From the entries below, copy every line holding the word "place".

• Records shown

BEGIN

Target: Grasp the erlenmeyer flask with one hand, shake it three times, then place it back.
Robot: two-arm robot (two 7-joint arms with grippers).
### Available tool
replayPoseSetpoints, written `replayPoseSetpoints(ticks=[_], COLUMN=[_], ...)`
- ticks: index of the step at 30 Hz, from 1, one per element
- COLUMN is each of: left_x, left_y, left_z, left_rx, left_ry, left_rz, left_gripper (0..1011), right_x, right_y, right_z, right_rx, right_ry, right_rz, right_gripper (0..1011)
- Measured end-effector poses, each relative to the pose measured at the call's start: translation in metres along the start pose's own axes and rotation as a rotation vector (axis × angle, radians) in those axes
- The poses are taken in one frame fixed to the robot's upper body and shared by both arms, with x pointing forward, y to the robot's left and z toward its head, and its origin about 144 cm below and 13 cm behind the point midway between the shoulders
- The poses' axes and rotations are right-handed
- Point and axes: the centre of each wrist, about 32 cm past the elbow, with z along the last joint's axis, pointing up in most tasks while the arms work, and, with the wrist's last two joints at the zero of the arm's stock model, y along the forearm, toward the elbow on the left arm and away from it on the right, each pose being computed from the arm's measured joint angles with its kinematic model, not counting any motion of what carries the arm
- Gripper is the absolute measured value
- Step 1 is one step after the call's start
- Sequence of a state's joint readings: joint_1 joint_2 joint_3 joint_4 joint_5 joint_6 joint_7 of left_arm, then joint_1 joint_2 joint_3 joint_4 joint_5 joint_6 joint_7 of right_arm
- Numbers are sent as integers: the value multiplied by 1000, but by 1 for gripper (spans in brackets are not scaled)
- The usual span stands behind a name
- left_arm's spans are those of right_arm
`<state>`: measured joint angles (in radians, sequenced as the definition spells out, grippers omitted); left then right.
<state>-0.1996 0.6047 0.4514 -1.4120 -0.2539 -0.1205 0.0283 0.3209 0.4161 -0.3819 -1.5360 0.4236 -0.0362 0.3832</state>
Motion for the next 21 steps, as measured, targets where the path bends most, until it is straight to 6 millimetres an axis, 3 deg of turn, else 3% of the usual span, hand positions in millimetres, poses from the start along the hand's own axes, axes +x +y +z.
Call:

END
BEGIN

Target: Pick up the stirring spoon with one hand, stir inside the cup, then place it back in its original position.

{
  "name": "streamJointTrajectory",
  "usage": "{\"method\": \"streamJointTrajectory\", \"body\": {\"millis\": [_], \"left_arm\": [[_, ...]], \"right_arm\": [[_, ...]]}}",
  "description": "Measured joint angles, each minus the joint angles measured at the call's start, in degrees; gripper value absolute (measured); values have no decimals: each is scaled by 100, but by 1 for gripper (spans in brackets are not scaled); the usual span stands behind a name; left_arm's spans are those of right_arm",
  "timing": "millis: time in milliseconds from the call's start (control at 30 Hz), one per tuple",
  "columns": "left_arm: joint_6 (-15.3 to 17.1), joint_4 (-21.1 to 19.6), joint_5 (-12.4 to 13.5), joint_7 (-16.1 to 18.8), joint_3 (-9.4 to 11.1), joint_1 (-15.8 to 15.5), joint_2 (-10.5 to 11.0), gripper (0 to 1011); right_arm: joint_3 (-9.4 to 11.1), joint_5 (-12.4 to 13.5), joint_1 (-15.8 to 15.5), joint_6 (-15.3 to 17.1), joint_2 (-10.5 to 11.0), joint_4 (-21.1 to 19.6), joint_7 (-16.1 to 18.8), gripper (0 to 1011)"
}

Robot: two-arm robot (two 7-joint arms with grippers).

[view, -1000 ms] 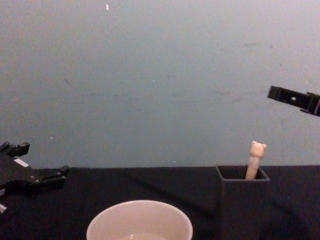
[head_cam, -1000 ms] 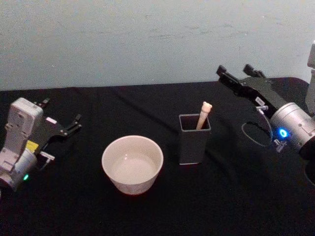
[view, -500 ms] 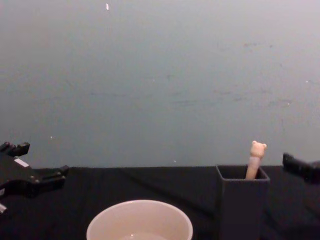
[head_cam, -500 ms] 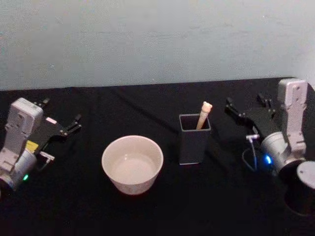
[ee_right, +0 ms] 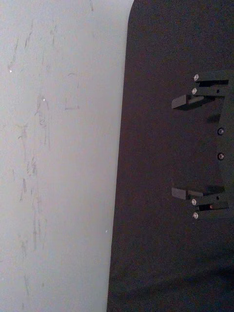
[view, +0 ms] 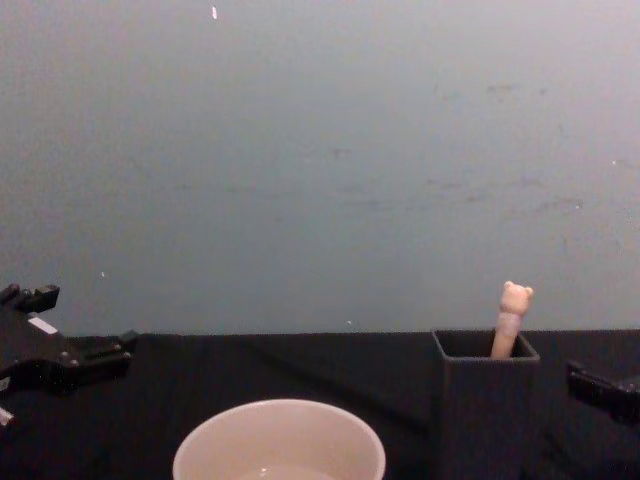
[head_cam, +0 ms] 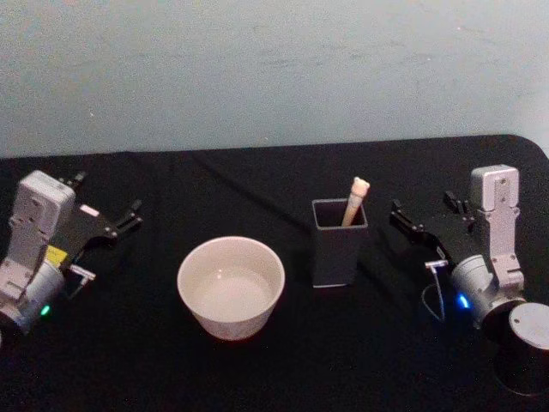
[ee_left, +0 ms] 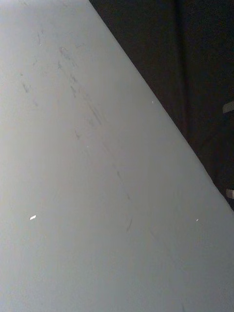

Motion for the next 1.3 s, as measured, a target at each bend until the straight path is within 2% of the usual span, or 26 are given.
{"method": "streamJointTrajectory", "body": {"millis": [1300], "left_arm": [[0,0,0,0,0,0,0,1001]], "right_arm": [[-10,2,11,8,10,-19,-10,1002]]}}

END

• Output
Target: Grasp the erlenmeyer flask with one hand, shake it three times, then place it back.
Target: Pick up the stirring spoon with one hand, stir inside the cup, then place it back in its original position.

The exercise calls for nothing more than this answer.